6.      Zie de tekst van de beslissing.

(zie punten 113, 114)

7.      Zie de tekst van de beslissing.

(zie punten 119, 120)

8.      Door het verzuim van het tot aanstelling bevoegd gezag (TABG) om een samenvattend medisch rapport te onderzoeken, terwijl hem was verzocht het te raadplegen omdat het belangrijk was voor de behandeling van de klacht, moet de controle op de werkzaamheden van een invaliditeitscommissie worden geacht achterwege te zijn gebleven. Door het genoemde rapport te onderzoeken, had de desbetreffende instelling kunnen toetsen of de invaliditeitscommissie de op haar rustende wettelijke en procedurele verplichtingen in acht had genomen.
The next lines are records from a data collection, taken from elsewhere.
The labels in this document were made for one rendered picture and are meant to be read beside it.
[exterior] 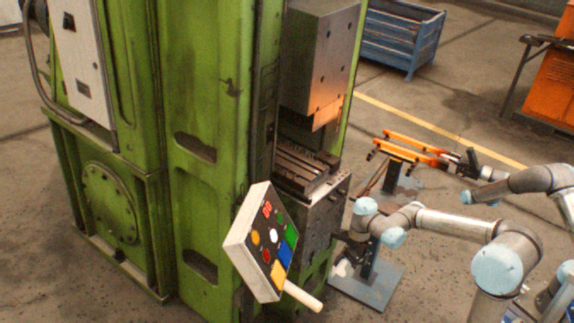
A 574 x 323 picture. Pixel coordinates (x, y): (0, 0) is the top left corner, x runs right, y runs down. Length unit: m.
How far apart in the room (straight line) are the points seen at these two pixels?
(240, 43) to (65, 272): 2.04
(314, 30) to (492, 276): 0.98
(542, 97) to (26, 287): 4.81
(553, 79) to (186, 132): 4.04
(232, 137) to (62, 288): 1.68
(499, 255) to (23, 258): 2.78
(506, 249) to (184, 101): 1.34
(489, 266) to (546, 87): 4.15
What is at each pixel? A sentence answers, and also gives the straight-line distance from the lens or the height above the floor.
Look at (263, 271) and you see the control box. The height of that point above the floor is 1.08.
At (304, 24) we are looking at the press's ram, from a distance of 1.69.
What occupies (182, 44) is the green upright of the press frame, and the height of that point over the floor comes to 1.57.
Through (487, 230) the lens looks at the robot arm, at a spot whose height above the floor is 1.38.
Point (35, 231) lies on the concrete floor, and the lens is 3.47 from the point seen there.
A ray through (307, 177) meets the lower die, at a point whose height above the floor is 0.99.
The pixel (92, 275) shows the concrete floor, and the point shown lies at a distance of 3.07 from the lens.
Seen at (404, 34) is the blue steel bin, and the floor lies 0.52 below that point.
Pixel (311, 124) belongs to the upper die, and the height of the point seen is 1.31.
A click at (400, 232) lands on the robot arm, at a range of 1.49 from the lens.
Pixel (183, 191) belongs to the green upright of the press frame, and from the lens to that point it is 2.25.
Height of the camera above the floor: 2.25
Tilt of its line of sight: 35 degrees down
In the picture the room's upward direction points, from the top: 6 degrees clockwise
Bovendien heeft het TABG, door geen andere artsen van de invaliditeitscommissie te raadplegen dan de door de instelling aangewezen arts, geen waarborg geboden dat het onpartijdigheidsbeginsel bij het onderzoek of de werkzaamheden volgens de regels hadden plaatsgevonden, zou worden geëerbiedigd. Het TABG diende er meer in het bijzonder niet alleen voor te zorgen dat de instelling onpartijdig handelde, maar eveneens dat haar handelingen door verzoeker en derden als zodanig werden opgevat.
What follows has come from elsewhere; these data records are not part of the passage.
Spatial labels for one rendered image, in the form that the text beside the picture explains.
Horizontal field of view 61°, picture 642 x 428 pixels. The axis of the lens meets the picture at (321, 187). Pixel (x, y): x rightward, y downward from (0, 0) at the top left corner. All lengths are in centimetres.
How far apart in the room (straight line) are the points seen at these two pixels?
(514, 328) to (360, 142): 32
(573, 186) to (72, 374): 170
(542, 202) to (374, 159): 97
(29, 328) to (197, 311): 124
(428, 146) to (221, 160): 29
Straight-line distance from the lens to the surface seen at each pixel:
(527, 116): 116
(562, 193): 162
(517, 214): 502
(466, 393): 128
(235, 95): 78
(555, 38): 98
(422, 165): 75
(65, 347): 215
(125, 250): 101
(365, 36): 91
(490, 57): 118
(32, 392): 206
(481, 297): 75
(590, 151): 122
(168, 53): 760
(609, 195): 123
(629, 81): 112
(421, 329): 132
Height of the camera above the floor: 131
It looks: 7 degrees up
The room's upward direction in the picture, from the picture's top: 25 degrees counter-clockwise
Derhalve heeft de betrokken instelling geen volledige controle van de werkzaamheden van de invaliditeitscommissie uitgevoerd en het onpartijdigheidsbeginsel niet voldoende gewaarborgd.

(zie punten 138, 140, 142, 143)

9.      Zie de tekst van de beslissing.

(zie punten 147, 148)

10.    Zie de tekst van de beslissing.

(zie punten 152‑154, 156)

11.    Zie de tekst van de beslissing.

(zie punten 164, 165)

12.    Zie de tekst van de beslissing.